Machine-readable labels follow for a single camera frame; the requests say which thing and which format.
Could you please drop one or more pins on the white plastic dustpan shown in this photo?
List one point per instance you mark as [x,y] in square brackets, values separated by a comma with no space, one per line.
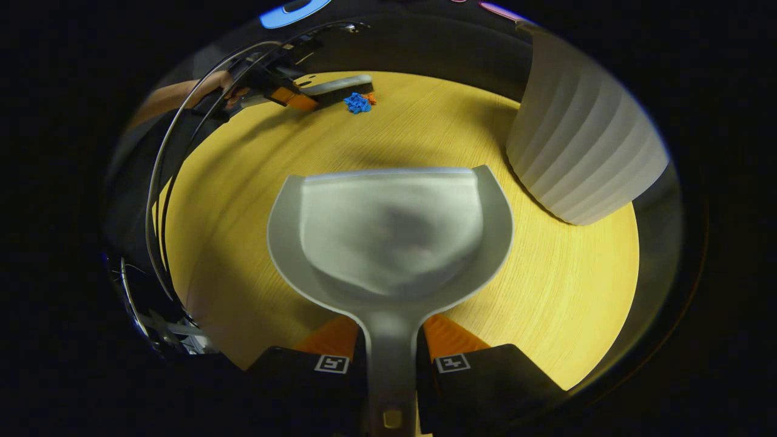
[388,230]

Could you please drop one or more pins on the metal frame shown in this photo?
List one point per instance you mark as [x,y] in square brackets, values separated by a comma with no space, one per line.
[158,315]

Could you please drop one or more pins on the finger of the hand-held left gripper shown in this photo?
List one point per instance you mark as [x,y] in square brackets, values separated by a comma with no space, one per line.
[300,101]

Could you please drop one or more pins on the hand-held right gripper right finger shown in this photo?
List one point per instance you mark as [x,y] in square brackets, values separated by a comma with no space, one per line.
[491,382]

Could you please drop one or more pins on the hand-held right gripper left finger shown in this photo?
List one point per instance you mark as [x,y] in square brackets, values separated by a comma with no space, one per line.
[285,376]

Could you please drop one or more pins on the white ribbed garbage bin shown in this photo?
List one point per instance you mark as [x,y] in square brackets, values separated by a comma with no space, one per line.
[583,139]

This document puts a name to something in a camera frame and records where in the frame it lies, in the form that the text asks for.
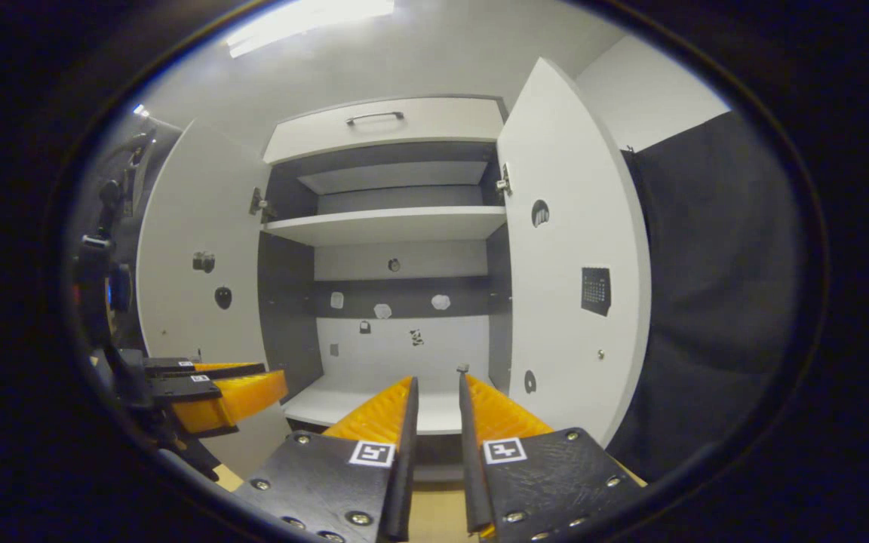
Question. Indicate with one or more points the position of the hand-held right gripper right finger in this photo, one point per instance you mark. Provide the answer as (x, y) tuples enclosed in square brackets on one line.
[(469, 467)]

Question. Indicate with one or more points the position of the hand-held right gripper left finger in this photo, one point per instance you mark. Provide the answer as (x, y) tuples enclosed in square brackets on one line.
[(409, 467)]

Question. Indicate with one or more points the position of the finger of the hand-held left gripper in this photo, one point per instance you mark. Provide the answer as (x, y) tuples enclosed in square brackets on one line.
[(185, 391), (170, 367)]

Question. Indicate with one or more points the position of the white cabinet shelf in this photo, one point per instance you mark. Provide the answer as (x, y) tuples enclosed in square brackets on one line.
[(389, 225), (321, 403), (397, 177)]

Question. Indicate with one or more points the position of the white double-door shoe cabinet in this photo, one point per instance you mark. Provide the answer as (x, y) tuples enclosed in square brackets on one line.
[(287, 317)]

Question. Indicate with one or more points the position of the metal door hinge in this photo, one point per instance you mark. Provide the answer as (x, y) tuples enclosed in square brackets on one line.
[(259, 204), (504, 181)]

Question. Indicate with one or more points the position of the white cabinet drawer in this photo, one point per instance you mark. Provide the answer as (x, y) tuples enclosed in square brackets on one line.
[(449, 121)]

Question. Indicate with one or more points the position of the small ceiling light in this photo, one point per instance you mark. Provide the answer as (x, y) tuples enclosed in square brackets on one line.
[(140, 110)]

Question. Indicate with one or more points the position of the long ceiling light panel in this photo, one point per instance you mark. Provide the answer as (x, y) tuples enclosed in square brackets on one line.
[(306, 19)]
§
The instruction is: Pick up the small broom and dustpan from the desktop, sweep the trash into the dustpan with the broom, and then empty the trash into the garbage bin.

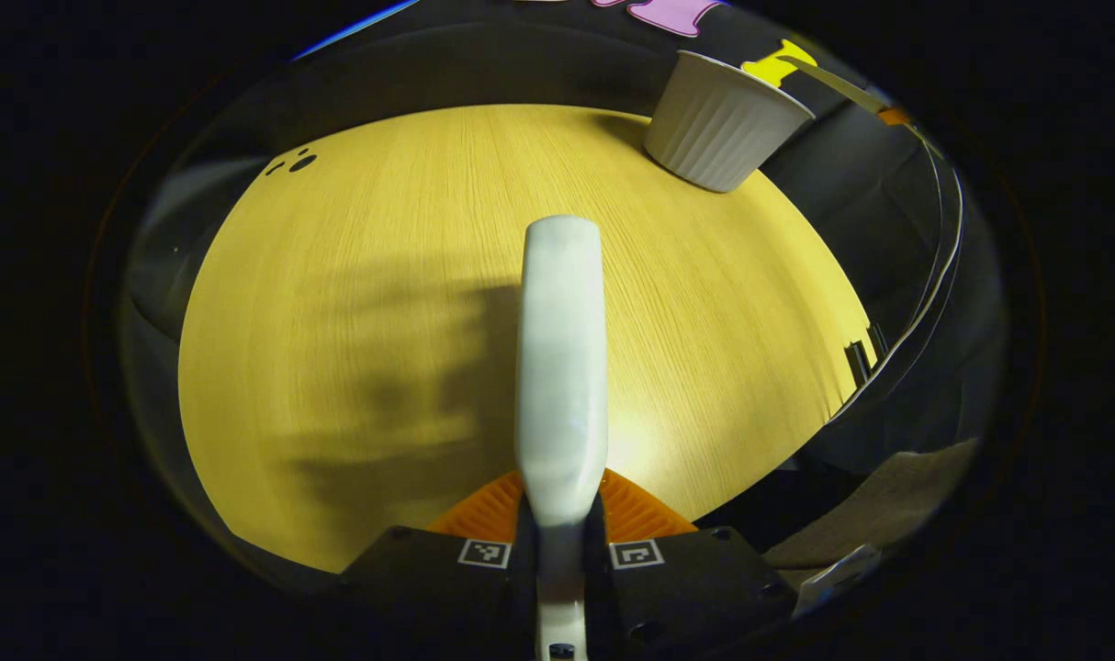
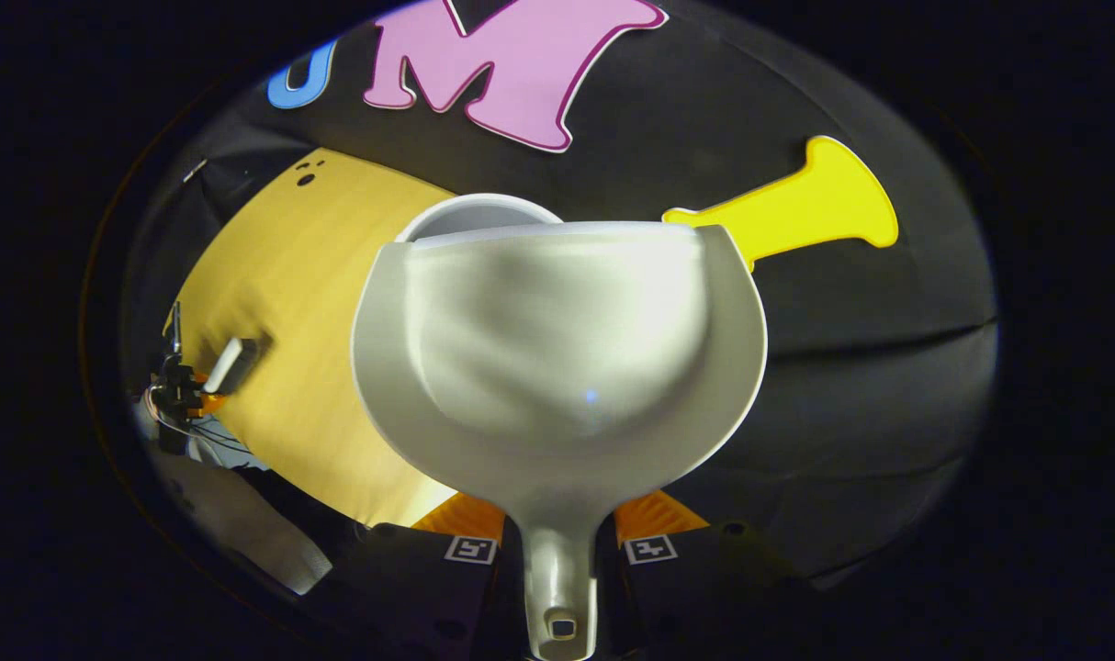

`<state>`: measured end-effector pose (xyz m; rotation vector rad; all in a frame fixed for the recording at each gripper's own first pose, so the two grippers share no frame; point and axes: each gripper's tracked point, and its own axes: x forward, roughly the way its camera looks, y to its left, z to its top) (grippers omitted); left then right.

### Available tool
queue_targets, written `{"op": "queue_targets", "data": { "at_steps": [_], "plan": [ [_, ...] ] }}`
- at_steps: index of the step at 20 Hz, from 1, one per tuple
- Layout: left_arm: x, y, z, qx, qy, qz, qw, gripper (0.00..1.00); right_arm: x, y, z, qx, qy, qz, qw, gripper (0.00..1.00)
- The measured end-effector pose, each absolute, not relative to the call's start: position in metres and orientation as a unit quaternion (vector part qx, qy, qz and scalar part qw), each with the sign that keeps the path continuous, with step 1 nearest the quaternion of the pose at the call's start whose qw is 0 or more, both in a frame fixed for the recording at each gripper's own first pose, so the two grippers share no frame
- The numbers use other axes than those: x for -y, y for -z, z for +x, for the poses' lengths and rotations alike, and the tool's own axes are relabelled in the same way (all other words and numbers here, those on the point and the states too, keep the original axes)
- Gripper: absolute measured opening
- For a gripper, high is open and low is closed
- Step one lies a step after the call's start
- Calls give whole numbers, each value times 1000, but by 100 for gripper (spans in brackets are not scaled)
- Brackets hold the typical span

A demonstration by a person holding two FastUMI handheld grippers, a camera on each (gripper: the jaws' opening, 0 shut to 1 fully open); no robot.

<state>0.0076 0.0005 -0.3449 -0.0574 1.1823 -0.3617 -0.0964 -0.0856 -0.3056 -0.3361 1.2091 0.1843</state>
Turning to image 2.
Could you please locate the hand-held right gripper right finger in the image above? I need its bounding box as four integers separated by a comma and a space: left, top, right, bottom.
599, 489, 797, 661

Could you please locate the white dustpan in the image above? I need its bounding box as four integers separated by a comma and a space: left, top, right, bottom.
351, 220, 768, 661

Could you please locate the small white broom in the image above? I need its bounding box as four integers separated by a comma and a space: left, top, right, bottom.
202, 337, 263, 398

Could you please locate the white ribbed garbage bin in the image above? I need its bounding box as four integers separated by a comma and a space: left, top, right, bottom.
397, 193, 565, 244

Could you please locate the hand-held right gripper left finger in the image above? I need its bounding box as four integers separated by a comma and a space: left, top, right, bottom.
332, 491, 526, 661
§
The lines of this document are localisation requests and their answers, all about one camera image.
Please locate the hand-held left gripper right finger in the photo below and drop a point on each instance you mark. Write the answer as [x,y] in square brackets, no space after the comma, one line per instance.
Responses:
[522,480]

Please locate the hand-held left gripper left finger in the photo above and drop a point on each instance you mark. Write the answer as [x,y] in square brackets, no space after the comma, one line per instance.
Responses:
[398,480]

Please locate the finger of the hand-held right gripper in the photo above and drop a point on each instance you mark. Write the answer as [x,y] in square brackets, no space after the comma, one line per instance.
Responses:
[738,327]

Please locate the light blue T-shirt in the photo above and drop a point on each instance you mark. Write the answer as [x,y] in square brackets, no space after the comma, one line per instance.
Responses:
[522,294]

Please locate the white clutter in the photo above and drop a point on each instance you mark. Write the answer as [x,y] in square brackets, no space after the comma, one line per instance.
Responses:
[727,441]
§
### Exercise requirements
Only lines with the word "shown" should be collected from the material.

### Output
Could you please drop one or more pins on the white plastic dustpan shown in this photo?
Could you please drop one or more pins on the metal frame shown in this photo?
Could you please drop one or more pins on the finger of the hand-held left gripper shown in this photo?
Could you please drop one or more pins on the hand-held right gripper right finger shown in this photo?
Could you please drop one or more pins on the hand-held right gripper left finger shown in this photo?
Could you please drop one or more pins on the white ribbed garbage bin shown in this photo?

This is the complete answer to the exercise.